Tariffs top of mind
Federated Hermes 2026 outlook series.
The Federated Hermes 2026 outlook series continues with two of our thought leaders in equities discussing what the new year might bring for the economy, financial markets and investors.
Martin Schulz, Head of International Equity Group
What’s your 2026 global outlook?
We’re at a “show me” point. In spite of all the headwinds — tariff uncertainty, regional war, geopolitical tension and economic slowing — global equity markets have had a strong run. Now it is time for the world’s corporations to deliver on earnings. The good news is it appears we might get that.

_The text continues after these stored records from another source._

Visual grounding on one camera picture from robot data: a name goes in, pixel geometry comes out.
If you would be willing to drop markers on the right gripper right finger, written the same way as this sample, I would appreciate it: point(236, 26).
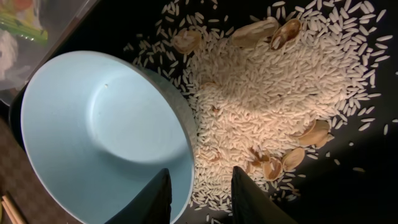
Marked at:
point(250, 205)

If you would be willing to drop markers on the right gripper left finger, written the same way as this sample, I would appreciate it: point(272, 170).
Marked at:
point(152, 205)

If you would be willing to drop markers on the light blue bowl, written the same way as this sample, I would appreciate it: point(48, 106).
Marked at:
point(97, 129)

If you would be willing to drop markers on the rice and nut shells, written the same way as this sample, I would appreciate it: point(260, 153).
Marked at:
point(268, 82)

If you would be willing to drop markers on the green snack wrapper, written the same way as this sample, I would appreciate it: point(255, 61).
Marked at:
point(21, 18)

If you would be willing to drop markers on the white tissue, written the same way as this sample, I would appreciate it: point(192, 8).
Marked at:
point(9, 52)

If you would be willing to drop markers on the black waste tray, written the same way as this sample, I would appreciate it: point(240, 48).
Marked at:
point(354, 181)

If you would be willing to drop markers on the dark brown serving tray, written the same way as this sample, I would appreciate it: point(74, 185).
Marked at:
point(19, 182)

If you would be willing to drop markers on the left wooden chopstick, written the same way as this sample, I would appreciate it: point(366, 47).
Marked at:
point(9, 213)

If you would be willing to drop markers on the wooden chopstick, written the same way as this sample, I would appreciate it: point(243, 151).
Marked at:
point(9, 213)
point(15, 211)

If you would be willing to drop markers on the right wooden chopstick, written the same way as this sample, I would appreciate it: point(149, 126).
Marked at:
point(15, 211)

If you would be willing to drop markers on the clear plastic bin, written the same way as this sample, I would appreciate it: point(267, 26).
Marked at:
point(58, 18)

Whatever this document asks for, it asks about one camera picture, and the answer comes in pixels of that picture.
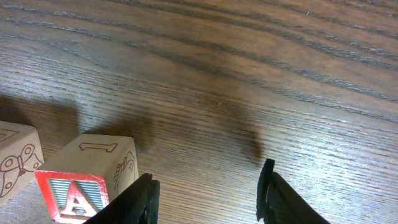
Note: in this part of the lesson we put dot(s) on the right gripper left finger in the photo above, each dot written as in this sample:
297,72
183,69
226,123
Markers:
138,204

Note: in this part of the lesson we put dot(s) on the green R block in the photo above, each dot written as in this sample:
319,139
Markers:
21,155

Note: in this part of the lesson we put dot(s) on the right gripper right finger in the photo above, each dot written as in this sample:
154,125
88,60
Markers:
278,202

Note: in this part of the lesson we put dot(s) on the red A block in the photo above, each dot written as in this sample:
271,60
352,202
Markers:
86,175

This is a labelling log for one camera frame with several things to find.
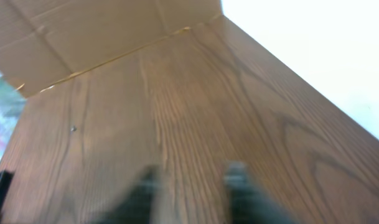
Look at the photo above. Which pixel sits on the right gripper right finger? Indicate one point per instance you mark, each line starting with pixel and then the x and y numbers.
pixel 247 202

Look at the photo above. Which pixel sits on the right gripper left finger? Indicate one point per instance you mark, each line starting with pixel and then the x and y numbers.
pixel 136 207

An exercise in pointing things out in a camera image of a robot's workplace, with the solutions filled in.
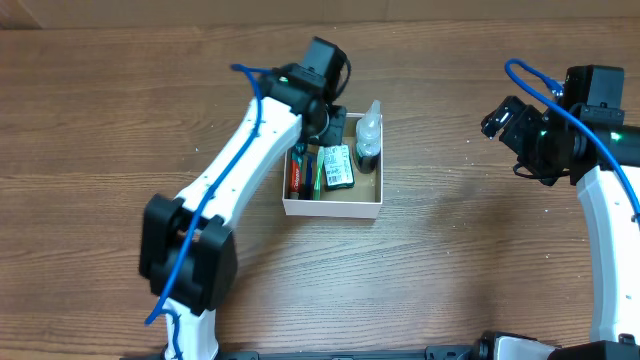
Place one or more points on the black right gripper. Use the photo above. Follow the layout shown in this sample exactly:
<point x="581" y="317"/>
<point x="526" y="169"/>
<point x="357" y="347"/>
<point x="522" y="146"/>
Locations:
<point x="505" y="120"/>

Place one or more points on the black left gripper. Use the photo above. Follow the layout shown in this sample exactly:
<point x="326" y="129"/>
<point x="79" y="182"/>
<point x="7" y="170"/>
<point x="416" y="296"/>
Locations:
<point x="335" y="125"/>

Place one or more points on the green toothbrush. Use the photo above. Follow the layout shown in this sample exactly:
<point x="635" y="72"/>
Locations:
<point x="317" y="186"/>

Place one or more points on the clear spray bottle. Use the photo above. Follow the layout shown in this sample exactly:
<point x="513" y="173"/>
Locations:
<point x="368" y="143"/>

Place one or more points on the white green soap packet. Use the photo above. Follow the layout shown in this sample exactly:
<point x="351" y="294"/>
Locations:
<point x="338" y="167"/>

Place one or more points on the teal toothpaste tube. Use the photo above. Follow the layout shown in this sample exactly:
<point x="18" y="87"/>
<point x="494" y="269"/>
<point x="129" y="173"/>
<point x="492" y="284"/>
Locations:
<point x="296" y="164"/>

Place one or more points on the blue disposable razor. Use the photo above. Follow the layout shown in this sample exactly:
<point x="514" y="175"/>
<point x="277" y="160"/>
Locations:
<point x="309" y="177"/>

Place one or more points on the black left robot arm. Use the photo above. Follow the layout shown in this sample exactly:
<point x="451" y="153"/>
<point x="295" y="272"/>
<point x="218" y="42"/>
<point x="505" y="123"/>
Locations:
<point x="188" y="252"/>

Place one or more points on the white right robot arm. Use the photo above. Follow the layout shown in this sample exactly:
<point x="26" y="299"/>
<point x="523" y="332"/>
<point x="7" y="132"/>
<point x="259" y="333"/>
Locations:
<point x="548" y="148"/>

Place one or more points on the white cardboard box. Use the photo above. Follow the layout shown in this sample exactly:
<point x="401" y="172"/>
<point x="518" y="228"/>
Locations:
<point x="364" y="200"/>

Forward earnings in Europe are more attractive than seen in some time, even if the third quarter has been disappointing. Emerging markets are the most interesting area, in our view, as the global central-bank easing cycle accelerates, the US dollar likely weakens midterm and the Chinese economy rebounds. 2026 will see numerous elections around the world, especially in South America. Although they might upend expectations and increase uncertainty in the short term, they may lead to greater long-term stability. In China, the trade war with the US is resolved for now, giving the country a chance to focus on economic stimulus as it executes on its next five-year plan. Other Asian economies should benefit from some manufacturing exiting China due to costs and trade restrictions. Finally, we believe that the global monetary easing cycle will support emerging markets broadly.

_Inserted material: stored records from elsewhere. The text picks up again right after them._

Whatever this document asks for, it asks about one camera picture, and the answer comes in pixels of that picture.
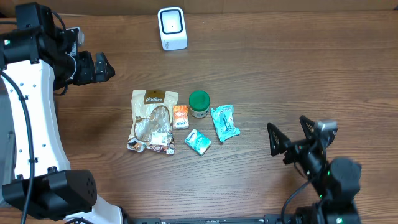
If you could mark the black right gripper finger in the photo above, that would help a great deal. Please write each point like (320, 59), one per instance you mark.
(279, 142)
(308, 126)

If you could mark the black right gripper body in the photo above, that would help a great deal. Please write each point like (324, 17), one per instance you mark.
(312, 165)

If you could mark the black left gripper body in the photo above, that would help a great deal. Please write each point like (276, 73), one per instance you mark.
(85, 69)

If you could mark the teal tissue pack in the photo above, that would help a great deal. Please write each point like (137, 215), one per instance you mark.
(223, 121)

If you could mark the brown clear snack bag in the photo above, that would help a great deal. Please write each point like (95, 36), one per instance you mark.
(152, 121)

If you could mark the small teal gum pack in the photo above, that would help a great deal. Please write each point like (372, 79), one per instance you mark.
(198, 142)

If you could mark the orange white small box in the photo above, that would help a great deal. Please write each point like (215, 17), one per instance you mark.
(180, 114)

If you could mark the green lid jar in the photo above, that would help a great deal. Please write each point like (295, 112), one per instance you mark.
(199, 103)

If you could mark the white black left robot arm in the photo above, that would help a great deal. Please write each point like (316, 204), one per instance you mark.
(37, 59)

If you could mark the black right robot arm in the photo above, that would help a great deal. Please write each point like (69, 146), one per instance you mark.
(336, 182)

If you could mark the white barcode scanner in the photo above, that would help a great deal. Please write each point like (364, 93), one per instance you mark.
(173, 34)

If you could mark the grey plastic mesh basket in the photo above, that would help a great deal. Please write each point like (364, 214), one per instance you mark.
(7, 139)

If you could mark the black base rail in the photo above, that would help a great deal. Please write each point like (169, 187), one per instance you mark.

Is de-globalization ending or is re-globalization taking place?
We are seeing regional spheres of influence getting stronger as geopolitical relations evolve. Instead of globalization, we’re now seeing regionalization and a grouping along the lines of centers of power, alliances, currency blocs and shared interests. Global trade and commerce will continue but likely on a smaller scale. Still, not everything is changing. We don’t face a repeat of the Cold War, when trade flows across the Iron Curtain were practically nonexistent. For now, China and the US have put their rivalry on pause: China needs to contend with a weak economy mired in deflation and the Trump administration must focus on domestic politics. We do not anticipate Apple or Tesla leaving China. Supply chains are becoming more localized. But we are seeing Chinese firms producing for the local market in Europe and, potentially, even in the US.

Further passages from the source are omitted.